One of the members of the Pacific Locomotive Association, the group that runs the railway told me that plans are afoot to build passing sidings to increase train frequency. In addition the group is building a wye at Niles so trains don't have to run pull-pull as they do now. The association has 2,000 members but is always looking for more people to help with train operation and maintenance. There's a lot of stuff to maintain too as evident in the railway's Brightside Yard. The steam engine in the video was not in service over Fourth of July holiday.
The train ride over jointed rails was quite smooth and the canyon scenery which included the babbling brook of Alameda Creek and the green foliage along the canyon sides were stunning. Highlight of the ride were two grade crossings "protected" by quaint wigwags.
The California Western "Skunk" shown in the video did not run the day I was there.
For more information, click on Niles Canyon Railway.
After our train ride, my host and I bought sandwiches at a deli in Niles. Niles is a touristy town which came into its own, according to Niles Canyon Railway folk, thanks to the establishment of NCRY. There are a number of "junktique" shops and a Charlie Chaplin museum. A Charlie Chaplin impersonator was walking about they day I was in town. Apparently Niles in 1914-1916, was a popular film production site prior to Hollywood, and Chaplin starred in many films produced in the town.
About an hour later, we arrived in Felton, home of Roaring Camp Railroads. This is a for-profit operation which runs a standard gauge diesel line from redwood forests to a boardwalk in Santa Cruz and and a three-foot gauge steam-powered line to the top of Bear Mountain. My host and I would ride the latter, and we arrived just in time for the last train of the day.
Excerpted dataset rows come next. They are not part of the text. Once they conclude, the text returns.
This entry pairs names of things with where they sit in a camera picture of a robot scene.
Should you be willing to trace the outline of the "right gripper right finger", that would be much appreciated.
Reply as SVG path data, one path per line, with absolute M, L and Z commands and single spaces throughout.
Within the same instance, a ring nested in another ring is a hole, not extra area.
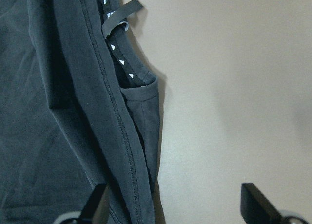
M 279 224 L 280 212 L 253 183 L 241 184 L 240 213 L 247 224 Z

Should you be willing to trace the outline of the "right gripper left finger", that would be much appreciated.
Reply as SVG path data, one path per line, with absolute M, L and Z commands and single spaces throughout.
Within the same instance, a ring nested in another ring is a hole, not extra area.
M 106 189 L 106 184 L 97 184 L 92 191 L 86 205 L 78 217 L 78 224 L 91 224 Z

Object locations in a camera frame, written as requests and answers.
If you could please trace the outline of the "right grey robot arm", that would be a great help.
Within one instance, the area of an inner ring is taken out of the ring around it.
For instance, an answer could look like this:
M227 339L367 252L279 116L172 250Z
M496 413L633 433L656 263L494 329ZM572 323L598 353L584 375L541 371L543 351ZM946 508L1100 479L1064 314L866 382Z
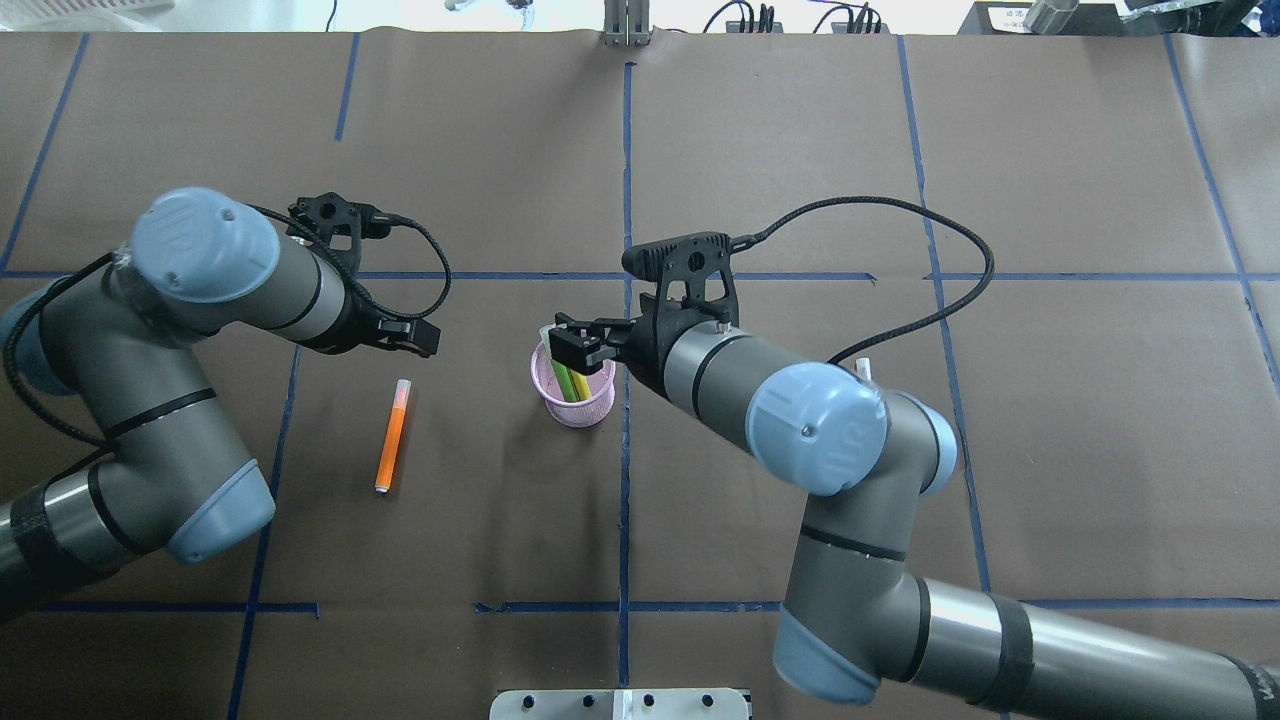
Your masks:
M891 680L1037 719L1277 716L1276 667L914 577L919 501L957 461L952 427L918 398L744 332L709 304L558 314L549 347L582 374L621 361L806 492L773 652L800 692L868 705Z

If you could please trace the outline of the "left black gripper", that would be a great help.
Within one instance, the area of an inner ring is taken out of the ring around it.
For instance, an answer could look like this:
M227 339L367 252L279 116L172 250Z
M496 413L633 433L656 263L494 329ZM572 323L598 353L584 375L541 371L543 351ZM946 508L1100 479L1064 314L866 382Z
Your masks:
M335 319L324 322L321 331L312 338L301 340L300 345L326 355L367 346L431 357L438 354L442 337L442 331L425 319L393 319L351 292L344 293Z

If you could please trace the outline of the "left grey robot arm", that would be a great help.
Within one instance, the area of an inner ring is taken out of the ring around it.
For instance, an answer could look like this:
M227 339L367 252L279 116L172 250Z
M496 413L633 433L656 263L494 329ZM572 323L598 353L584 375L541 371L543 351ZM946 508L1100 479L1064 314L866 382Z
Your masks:
M216 190L159 196L119 247L3 318L14 395L92 452L3 505L3 620L165 550L206 561L268 525L275 500L193 347L242 323L319 354L429 357L430 311L397 311L357 281L365 240L415 219L338 193L287 215Z

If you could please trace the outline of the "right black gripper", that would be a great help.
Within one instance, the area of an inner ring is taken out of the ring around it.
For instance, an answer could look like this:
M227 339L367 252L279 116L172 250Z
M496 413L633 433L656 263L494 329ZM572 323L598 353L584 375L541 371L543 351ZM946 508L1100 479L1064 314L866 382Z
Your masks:
M701 322L701 313L669 300L643 300L636 318L575 320L556 314L549 331L550 356L582 375L594 375L611 360L626 365L641 384L663 398L664 370L675 342Z
The Dixiana Shay locomotive pulled a six car load up 8.5% grades to the top of the mountain. Prior to 1976, the train gained ascendancy via a Georgetown Loop-style trestle. Unlike Georgetown, this trestle was wood making it vulnerable to a forest fire. The charred remnants remain including ghostly twisted rail dangling overhead. Rather than rebuild, the railroad installed three switchbacks. Balloon tracks at each end of the line turn the train to the "right" direction. Views in the forest on this ninety minute ride are spectacular. Looking up at 300 foot redwoods is mind-boggling to say the least. Despite train whistle blasts, some deer ventured nearby. For more information, click on:
Time passed too quickly and soon I was back on BART headed for San Francisco International Airport. I left the Pleasanton train at Balboa Park and changed for an airport destined train. At the airport, an escalator brought me to the AirTrain people mover.
This guided rubber-tired transport took me quickly to American Airlines which in turn flew me to Dallas/Fort Worth. After we landed, a stewardess broadcast on the PA system:
"Anybody needing a wheelchair, please come to the front of the plane." Okay, but it would help if you brought the wheelchair first.
Lame attempt at humor aside, I switched planes in Dallas and returned to Harrisburg with happy memories of train riding in the Bay Area.